The goal is to quantize X and map it onto Y, so that we get a hash array of indices of Y for X. Eventually Y will be then quantized onto 10 discrete things pointed to it.
An example to make it a bit clearer,
Y = [0.0, 0.1, 0.2, 0.3, 0.4, 0.5, 0.6, 0.7, 0.8, 0.9, 1.0]
X = [0.678, 0.124, ..., 1.0, ., 0.013, 0.475]
I want the algorithm output to be 0-based indices like these:
H(Y[0]) = H(0.678) = 6
H(Y[1]) = H(0.124) = 1
H(Y[n-2]) = H(0.013) = 0
H(Y[n-1]) = H(0.475) = 4
Attempts
Naively, I've tried linear and binary searching for positioning each element of X in Y so that the element is found between an adjacent pair of elements in Y.
However, the performance is not good enough for my application. This quantization happens in a realtime thread that slow computation is undesirable.
Question
What is the best way of this kind of hashing/quantization? X is not sorted.
Thanks!
Solution
Take X, multiplied by say 10,000, rounded down to the nearest integer. In plain C, z = (int) (x times 10000.0).
There are 10,000 possible values of z. For most values of z, you can determine the index from z.
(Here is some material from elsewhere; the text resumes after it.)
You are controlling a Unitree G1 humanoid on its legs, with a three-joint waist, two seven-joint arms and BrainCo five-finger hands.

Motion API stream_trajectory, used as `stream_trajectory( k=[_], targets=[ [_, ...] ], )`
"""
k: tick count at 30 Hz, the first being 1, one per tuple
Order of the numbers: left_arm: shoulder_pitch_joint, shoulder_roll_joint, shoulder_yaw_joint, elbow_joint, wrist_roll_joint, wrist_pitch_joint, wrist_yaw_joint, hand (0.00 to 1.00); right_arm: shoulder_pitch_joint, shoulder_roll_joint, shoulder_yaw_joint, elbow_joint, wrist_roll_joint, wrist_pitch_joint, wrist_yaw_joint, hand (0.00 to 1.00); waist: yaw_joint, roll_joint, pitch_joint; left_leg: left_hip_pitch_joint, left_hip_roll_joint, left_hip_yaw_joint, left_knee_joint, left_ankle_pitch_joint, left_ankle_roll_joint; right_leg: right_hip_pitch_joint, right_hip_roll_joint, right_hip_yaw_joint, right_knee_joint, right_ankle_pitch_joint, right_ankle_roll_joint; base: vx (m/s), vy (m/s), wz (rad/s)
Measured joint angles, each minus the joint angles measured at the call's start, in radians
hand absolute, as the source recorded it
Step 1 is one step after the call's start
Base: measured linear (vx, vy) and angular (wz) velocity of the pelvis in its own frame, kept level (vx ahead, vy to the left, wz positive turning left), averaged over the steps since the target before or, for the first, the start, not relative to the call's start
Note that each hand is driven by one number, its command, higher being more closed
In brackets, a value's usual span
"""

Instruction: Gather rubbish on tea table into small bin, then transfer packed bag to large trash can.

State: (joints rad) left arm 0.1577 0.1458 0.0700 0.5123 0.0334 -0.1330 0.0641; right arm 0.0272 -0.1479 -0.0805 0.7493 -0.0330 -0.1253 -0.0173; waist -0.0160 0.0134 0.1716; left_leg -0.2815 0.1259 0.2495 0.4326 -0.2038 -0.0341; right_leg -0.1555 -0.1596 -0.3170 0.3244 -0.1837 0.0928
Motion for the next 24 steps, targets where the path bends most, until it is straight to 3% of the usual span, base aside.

So create a table with 10,000 entries. In the table, store an index i if you can prove that x should be mapped to i, knowing z, and store -1 if you can’t prove this.
As a result, you get the correct value probably in 9,980 of 10,000 values, and then you use whatever slow algorithm you have for the remaining 1 in 500 values.
PS. The same table size would be used for double precision numbers. Whatever the table size, there will be only few values X that cannot be mapped correctly using this method, maybe 10 or 20. If you take a table of size 10,000 then 99.8% or 99.9% are mapped correctly, and 0.1% or 0.2% need a slow algorithm. The exact same thing happens with double. You could use 1000 entries, then the 10 or 20 failing ones would be 1% or 2%.
And a nice thing is that this method will work however the Y values are distributed. Only if the number of Y values is larger, then you might want to increase the table size.